:: What is being asked ::
Repeat each record word for word. Leave nothing out.
*** Opening of Input ***
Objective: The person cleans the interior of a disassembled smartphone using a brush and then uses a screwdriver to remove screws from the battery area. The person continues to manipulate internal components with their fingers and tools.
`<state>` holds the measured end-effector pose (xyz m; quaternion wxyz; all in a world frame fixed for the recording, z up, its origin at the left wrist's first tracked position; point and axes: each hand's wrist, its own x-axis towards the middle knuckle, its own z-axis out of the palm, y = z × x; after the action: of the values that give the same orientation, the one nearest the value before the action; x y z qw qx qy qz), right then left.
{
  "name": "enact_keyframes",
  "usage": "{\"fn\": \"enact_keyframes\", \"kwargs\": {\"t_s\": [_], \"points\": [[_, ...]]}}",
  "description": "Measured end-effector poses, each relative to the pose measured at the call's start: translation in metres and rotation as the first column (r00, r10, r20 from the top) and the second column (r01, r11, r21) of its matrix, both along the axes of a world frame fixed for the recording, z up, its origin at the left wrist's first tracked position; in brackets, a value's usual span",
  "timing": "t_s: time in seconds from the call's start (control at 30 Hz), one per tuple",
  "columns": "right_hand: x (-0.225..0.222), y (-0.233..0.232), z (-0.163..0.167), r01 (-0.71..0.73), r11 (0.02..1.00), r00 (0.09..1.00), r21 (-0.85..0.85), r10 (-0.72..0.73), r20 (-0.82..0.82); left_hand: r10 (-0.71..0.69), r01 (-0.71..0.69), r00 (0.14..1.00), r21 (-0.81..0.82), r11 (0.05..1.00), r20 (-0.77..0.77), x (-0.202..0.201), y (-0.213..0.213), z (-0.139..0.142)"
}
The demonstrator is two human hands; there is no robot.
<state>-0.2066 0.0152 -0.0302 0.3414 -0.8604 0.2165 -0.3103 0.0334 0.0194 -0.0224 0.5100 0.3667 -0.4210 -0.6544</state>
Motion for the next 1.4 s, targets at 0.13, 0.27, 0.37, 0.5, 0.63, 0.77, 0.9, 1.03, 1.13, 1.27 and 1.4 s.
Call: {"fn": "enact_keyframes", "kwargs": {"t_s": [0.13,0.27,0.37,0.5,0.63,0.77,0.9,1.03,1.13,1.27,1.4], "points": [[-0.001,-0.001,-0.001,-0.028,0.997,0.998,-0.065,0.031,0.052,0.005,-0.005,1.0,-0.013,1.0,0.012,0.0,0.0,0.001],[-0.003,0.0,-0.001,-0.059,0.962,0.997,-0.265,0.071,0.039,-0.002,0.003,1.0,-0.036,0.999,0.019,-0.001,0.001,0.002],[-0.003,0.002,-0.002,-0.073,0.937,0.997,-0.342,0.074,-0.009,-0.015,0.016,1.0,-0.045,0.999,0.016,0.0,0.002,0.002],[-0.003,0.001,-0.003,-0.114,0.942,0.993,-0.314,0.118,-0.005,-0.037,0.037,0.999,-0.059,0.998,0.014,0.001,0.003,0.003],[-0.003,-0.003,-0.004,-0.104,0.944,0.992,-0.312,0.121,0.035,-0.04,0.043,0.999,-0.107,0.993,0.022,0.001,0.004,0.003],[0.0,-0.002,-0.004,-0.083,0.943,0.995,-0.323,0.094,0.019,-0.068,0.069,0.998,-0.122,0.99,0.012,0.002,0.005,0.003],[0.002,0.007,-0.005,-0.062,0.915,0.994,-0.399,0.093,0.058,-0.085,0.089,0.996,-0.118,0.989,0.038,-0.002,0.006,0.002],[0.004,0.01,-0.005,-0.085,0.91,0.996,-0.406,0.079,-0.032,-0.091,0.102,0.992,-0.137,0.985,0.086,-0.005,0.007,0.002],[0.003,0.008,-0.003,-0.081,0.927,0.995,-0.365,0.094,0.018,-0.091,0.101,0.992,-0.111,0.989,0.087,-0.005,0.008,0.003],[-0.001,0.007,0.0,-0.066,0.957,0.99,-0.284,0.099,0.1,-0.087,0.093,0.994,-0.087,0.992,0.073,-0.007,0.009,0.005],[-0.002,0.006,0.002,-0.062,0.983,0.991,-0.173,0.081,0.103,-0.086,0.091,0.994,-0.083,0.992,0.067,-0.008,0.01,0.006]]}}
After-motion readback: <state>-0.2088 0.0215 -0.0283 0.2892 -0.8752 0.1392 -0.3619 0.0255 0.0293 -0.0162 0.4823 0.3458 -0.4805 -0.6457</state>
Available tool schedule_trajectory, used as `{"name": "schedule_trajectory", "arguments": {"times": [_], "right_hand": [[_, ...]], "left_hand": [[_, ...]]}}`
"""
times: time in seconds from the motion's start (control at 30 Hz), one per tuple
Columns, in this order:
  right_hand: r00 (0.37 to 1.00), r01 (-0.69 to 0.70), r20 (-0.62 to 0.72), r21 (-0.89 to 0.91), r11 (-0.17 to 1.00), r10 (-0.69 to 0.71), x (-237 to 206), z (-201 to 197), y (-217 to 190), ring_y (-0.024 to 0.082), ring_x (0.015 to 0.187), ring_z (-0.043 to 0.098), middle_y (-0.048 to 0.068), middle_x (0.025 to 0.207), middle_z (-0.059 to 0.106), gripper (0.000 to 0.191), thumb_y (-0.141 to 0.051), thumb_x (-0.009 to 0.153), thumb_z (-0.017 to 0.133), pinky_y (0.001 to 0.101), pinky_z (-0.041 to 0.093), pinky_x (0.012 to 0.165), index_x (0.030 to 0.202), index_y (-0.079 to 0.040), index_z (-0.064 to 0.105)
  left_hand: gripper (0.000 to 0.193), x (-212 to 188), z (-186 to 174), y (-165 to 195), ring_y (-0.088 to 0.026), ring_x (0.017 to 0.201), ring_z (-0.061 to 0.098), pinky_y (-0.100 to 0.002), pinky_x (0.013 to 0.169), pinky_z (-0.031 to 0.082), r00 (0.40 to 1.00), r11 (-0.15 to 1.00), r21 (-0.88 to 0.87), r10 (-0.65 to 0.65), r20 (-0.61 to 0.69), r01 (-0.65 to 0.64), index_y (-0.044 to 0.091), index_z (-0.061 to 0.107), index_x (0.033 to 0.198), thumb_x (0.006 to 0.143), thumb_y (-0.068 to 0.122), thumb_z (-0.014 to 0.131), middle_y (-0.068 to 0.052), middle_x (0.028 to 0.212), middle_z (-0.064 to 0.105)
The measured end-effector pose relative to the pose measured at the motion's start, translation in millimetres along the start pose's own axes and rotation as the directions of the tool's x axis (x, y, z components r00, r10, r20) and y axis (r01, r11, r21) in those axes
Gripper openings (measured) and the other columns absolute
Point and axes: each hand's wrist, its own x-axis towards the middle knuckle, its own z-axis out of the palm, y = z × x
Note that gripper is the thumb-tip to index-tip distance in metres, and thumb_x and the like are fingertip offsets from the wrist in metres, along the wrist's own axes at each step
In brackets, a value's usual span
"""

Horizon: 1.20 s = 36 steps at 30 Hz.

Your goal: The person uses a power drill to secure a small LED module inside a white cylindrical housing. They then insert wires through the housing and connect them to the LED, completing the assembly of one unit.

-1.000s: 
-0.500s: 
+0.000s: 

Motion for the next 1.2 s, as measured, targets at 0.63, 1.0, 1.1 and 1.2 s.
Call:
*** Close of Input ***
:: Answer area ::
Objective: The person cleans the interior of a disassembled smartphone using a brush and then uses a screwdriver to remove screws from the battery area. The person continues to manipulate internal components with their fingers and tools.
`<state>` holds the measured end-effector pose (xyz m; quaternion wxyz; all in a world frame fixed for the recording, z up, its origin at the left wrist's first tracked position; point and axes: each hand's wrist, its own x-axis towards the middle knuckle, its own z-axis out of the palm, y = z × x; after the action: of the values that give the same orientation, the one nearest the value before the action; x y z qw qx qy qz), right then left.
{
  "name": "enact_keyframes",
  "usage": "{\"fn\": \"enact_keyframes\", \"kwargs\": {\"t_s\": [_], \"points\": [[_, ...]]}}",
  "description": "Measured end-effector poses, each relative to the pose measured at the call's start: translation in metres and rotation as the first column (r00, r10, r20 from the top) and the second column (r01, r11, r21) of its matrix, both along the axes of a world frame fixed for the recording, z up, its origin at the left wrist's first tracked position; in brackets, a value's usual span",
  "timing": "t_s: time in seconds from the call's start (control at 30 Hz), one per tuple",
  "columns": "right_hand: x (-0.225..0.222), y (-0.233..0.232), z (-0.163..0.167), r01 (-0.71..0.73), r11 (0.02..1.00), r00 (0.09..1.00), r21 (-0.85..0.85), r10 (-0.72..0.73), r20 (-0.82..0.82); left_hand: r10 (-0.71..0.69), r01 (-0.71..0.69), r00 (0.14..1.00), r21 (-0.81..0.82), r11 (0.05..1.00), r20 (-0.77..0.77), x (-0.202..0.201), y (-0.213..0.213), z (-0.139..0.142)"
}
The demonstrator is two human hands; there is no robot.
<state>-0.2066 0.0152 -0.0302 0.3414 -0.8604 0.2165 -0.3103 0.0334 0.0194 -0.0224 0.5100 0.3667 -0.4210 -0.6544</state>
Motion for the next 1.4 s, targets at 0.13, 0.27, 0.37, 0.5, 0.63, 0.77, 0.9, 1.03, 1.13, 1.27 and 1.4 s.
Call: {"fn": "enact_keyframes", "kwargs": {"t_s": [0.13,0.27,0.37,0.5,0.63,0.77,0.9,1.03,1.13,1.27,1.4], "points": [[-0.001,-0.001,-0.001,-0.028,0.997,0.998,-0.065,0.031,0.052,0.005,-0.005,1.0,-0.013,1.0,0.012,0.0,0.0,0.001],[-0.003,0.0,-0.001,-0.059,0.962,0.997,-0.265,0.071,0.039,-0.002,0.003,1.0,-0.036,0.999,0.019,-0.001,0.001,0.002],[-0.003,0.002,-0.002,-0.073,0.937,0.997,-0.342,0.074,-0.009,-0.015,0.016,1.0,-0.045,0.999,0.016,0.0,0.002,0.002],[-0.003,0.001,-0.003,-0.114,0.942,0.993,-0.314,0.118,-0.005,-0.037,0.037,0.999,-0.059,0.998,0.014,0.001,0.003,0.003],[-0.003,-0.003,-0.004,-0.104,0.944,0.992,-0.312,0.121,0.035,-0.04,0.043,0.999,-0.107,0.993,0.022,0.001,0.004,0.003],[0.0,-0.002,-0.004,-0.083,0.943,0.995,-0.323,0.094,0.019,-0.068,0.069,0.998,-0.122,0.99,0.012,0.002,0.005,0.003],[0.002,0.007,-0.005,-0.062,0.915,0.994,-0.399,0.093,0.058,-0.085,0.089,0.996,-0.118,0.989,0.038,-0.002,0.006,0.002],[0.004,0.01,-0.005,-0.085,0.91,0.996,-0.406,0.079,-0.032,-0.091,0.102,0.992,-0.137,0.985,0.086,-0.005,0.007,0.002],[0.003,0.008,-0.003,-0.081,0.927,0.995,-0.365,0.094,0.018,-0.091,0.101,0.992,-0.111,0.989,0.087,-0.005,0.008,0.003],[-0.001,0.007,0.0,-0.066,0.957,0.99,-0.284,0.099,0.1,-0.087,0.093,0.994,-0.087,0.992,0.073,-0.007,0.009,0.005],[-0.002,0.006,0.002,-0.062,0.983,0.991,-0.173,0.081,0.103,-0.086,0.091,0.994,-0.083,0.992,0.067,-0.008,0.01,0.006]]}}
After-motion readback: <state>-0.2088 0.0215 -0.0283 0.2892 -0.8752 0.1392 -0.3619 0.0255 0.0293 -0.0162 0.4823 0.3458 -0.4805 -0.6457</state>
Available tool schedule_trajectory, used as `{"name": "schedule_trajectory", "arguments": {"times": [_], "right_hand": [[_, ...]], "left_hand": [[_, ...]]}}`
"""
times: time in seconds from the motion's start (control at 30 Hz), one per tuple
Columns, in this order:
  right_hand: r00 (0.37 to 1.00), r01 (-0.69 to 0.70), r20 (-0.62 to 0.72), r21 (-0.89 to 0.91), r11 (-0.17 to 1.00), r10 (-0.69 to 0.71), x (-237 to 206), z (-201 to 197), y (-217 to 190), ring_y (-0.024 to 0.082), ring_x (0.015 to 0.187), ring_z (-0.043 to 0.098), middle_y (-0.048 to 0.068), middle_x (0.025 to 0.207), middle_z (-0.059 to 0.106), gripper (0.000 to 0.191), thumb_y (-0.141 to 0.051), thumb_x (-0.009 to 0.153), thumb_z (-0.017 to 0.133), pinky_y (0.001 to 0.101), pinky_z (-0.041 to 0.093), pinky_x (0.012 to 0.165), index_x (0.030 to 0.202), index_y (-0.079 to 0.040), index_z (-0.064 to 0.105)
  left_hand: gripper (0.000 to 0.193), x (-212 to 188), z (-186 to 174), y (-165 to 195), ring_y (-0.088 to 0.026), ring_x (0.017 to 0.201), ring_z (-0.061 to 0.098), pinky_y (-0.100 to 0.002), pinky_x (0.013 to 0.169), pinky_z (-0.031 to 0.082), r00 (0.40 to 1.00), r11 (-0.15 to 1.00), r21 (-0.88 to 0.87), r10 (-0.65 to 0.65), r20 (-0.61 to 0.69), r01 (-0.65 to 0.64), index_y (-0.044 to 0.091), index_z (-0.061 to 0.107), index_x (0.033 to 0.198), thumb_x (0.006 to 0.143), thumb_y (-0.068 to 0.122), thumb_z (-0.014 to 0.131), middle_y (-0.068 to 0.052), middle_x (0.028 to 0.212), middle_z (-0.064 to 0.105)
The measured end-effector pose relative to the pose measured at the motion's start, translation in millimetres along the start pose's own axes and rotation as the directions of the tool's x axis (x, y, z components r00, r10, r20) and y axis (r01, r11, r21) in those axes
Gripper openings (measured) and the other columns absolute
Point and axes: each hand's wrist, its own x-axis towards the middle knuckle, its own z-axis out of the palm, y = z × x
Note that gripper is the thumb-tip to index-tip distance in metres, and thumb_x and the like are fingertip offsets from the wrist in metres, along the wrist's own axes at each step
In brackets, a value's usual span
"""

Horizon: 1.20 s = 36 steps at 30 Hz.

Your goal: The person uses a power drill to secure a small LED module inside a white cylindrical housing. They then insert wires through the housing and connect them to the LED, completing the assembly of one unit.

-1.000s: 
-0.500s: 
+0.000s: 

Motion for the next 1.2 s, as measured, targets at 0.63, 1.0, 1.1 and 1.2 s.
Call:

With that, the exercise is finished.